Maribor’s city authority are keen for the service into London to be maintained and extended, affording Slovenia’s second city some much needed traction in a tourist market where it has been chronically underrepresented. Despite offering some outstanding vacation opportunities Maribor suffers from something akin to an image crisis, not knowing to which demographics and markets is should pitch itself. Although not on the same page architecturally as Ljubljana, Maribor, by geographic definition engenders a more Slavic feel than its rival and whilst not being as ideal a base as the Slovenian capital to potentially access the many component contrasts that make up the nation, the gently rolling Pohorje range and the infinite possibilities offered by viticulturists present a distinct contrast to the more vertiginous Julian Alps and overdeveloped Adriatic coastline. It would seem though that the decisive factor as to whether further Adria-operated services are introduced to complement or replace the existing London route hinge on the creation of a financial fighting fund, to aid sustainable and diversified tourism in the Maribor region. This could entice Adria to permanently locate one of ‘its’* aircraft in Maribor, slashing the costs associated with flying an empty plane from Brnik before each trip to Southend. *(I emphasise ‘its’ rather loosely regarding Adria’s fleet, owing to only one of the twelve jets it will operate this summer actually being owned by the airline).
Basing an aircraft in Maribor would enable Adria to develop the budget-airline side of its business and clearly demarcate the more corporate element of its operation, a function satisfied by many of its scheduled flights from Brnik.

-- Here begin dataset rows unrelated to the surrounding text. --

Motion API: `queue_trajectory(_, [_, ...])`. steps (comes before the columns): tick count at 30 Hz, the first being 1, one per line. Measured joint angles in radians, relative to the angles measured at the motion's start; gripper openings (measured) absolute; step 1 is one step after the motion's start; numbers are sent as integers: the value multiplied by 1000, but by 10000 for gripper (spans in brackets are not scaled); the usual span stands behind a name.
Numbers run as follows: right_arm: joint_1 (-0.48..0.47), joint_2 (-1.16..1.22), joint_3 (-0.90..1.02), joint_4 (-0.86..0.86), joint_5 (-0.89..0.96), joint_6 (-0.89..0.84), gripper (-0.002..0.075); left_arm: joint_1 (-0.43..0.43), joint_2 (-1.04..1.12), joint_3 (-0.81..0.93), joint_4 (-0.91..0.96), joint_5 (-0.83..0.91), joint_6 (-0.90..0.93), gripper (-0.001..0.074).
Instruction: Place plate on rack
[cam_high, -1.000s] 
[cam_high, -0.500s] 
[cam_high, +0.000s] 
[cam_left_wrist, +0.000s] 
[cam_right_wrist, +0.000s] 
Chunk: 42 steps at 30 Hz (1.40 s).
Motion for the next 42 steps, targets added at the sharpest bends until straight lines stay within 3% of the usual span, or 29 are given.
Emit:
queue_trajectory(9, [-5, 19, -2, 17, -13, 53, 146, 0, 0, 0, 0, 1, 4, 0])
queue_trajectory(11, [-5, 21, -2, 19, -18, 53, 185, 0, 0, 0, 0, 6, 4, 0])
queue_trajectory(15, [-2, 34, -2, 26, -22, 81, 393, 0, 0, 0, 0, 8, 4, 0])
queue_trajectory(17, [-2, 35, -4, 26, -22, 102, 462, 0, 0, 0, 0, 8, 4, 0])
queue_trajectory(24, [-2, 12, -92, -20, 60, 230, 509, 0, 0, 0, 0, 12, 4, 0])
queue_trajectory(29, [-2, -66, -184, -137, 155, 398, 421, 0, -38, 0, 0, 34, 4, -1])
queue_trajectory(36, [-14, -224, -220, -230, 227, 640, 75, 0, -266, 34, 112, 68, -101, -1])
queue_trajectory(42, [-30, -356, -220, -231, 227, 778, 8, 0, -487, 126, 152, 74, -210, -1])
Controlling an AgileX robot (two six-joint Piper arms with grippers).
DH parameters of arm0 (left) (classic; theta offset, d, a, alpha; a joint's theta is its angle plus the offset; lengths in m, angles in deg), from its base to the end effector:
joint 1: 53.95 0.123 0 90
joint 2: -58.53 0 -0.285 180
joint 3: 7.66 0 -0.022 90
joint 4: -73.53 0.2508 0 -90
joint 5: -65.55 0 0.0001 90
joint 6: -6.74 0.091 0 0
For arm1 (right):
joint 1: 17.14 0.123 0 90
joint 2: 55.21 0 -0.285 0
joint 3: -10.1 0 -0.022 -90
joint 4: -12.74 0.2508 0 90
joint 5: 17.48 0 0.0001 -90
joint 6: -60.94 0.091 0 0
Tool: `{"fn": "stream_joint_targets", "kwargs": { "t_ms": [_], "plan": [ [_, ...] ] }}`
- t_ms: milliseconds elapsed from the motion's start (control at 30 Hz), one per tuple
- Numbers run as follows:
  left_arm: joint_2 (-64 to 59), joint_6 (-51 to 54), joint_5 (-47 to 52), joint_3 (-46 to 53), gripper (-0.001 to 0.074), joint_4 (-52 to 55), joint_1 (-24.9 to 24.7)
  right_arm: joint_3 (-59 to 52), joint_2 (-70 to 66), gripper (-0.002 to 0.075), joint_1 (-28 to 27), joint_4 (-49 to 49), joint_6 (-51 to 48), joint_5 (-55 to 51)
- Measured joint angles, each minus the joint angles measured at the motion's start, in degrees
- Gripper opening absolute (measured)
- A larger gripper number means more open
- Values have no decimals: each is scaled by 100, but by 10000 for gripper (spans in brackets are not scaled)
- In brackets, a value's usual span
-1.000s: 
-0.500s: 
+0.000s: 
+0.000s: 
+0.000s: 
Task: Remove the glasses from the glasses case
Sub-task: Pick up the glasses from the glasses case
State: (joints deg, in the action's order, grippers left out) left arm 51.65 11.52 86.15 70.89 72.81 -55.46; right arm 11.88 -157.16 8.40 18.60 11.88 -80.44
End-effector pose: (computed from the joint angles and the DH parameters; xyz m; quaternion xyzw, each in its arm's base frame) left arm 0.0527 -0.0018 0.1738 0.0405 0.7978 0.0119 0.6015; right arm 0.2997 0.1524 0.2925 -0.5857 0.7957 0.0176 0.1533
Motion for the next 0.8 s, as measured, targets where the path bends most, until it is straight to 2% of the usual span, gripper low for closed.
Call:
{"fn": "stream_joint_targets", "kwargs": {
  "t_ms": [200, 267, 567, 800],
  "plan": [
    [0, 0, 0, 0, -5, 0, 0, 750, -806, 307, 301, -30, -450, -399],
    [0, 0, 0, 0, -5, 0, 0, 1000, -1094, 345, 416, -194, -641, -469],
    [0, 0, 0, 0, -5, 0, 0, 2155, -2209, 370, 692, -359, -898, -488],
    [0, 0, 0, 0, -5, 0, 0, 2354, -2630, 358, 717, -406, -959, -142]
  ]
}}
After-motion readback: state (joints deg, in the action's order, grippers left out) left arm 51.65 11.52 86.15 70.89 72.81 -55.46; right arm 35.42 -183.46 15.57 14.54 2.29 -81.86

Routes into Azerbaijan, Ukraine and Russia have been rumoured for some time and whilst Maribor’s close proximity to several spa complexes would be a decisive factor in attracting visitors from the former Soviet Union, the virtual collapse in passenger numbers on Adria’s service between Brnik and Sheremetyevo adds a cautionary tale to placing too great an emphasis on patronage from the east.
Flights between Maribor and London Southend have proved popular with cross border tourists from Austria and Croatia although there is also an opportunity to develop market penetration with the as of yet unrealised Hungarian demographic. Rumours continue to circulate of routes linking Maribor with the likes of Barcelona and Berlin but the operator of these potential services remains unclear, with recent indications linking the Hungarian low-cost carrier Wizz Air with the Delavska hranilnica-owned airport. Adria have previously expressed a tentative, non-binding interest in introducing services to Spain’s tourism hot spots and Germany but the introduction of Wizz Air into the mix could see an overlap of routes that Adria, with the most to lose, will be keen to avoid.